DIRECTIONS FOR THIS TASK: Go through the data and report each line that holds the string "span".

==== GIVEN INFORMATION

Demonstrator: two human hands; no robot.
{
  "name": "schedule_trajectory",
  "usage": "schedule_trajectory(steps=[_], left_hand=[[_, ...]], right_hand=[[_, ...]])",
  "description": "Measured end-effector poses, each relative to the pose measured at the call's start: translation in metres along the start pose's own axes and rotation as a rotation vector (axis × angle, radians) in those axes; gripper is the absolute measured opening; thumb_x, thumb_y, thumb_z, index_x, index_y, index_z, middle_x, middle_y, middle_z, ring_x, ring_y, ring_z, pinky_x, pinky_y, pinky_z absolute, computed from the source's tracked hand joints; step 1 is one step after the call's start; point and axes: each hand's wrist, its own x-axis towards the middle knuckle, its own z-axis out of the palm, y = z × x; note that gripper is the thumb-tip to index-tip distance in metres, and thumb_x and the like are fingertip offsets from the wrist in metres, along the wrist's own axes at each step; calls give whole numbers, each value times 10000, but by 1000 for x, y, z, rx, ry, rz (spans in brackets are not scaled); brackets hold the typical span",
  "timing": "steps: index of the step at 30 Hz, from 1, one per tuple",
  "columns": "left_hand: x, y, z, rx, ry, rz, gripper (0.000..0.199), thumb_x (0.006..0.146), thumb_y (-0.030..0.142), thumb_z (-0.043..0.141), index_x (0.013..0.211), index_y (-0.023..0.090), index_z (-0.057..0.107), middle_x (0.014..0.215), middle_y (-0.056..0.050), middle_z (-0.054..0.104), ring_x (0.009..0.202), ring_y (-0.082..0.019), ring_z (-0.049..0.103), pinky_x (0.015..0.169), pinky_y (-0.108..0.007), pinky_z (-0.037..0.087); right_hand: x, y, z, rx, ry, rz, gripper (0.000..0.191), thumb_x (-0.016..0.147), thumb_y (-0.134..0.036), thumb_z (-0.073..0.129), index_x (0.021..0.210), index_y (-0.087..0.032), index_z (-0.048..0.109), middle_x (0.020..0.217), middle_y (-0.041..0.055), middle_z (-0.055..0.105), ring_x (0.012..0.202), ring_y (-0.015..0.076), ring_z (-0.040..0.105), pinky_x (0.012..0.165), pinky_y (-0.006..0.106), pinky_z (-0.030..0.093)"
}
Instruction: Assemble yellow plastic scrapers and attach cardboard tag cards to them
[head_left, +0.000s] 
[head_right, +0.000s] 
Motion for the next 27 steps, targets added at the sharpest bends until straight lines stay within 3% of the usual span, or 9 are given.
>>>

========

SOLUTION TO THIS TASK:
  "description": "Measured end-effector poses, each relative to the pose measured at the call's start: translation in metres along the start pose's own axes and rotation as a rotation vector (axis × angle, radians) in those axes; gripper is the absolute measured opening; thumb_x, thumb_y, thumb_z, index_x, index_y, index_z, middle_x, middle_y, middle_z, ring_x, ring_y, ring_z, pinky_x, pinky_y, pinky_z absolute, computed from the source's tracked hand joints; step 1 is one step after the call's start; point and axes: each hand's wrist, its own x-axis towards the middle knuckle, its own z-axis out of the palm, y = z × x; note that gripper is the thumb-tip to index-tip distance in metres, and thumb_x and the like are fingertip offsets from the wrist in metres, along the wrist's own axes at each step; calls give whole numbers, each value times 10000, but by 1000 for x, y, z, rx, ry, rz (spans in brackets are not scaled); brackets hold the typical span",
Motion for the next 27 steps, targets added at the sharpest bends until straight lines stay within 3% of the usual span, or 9 are given.

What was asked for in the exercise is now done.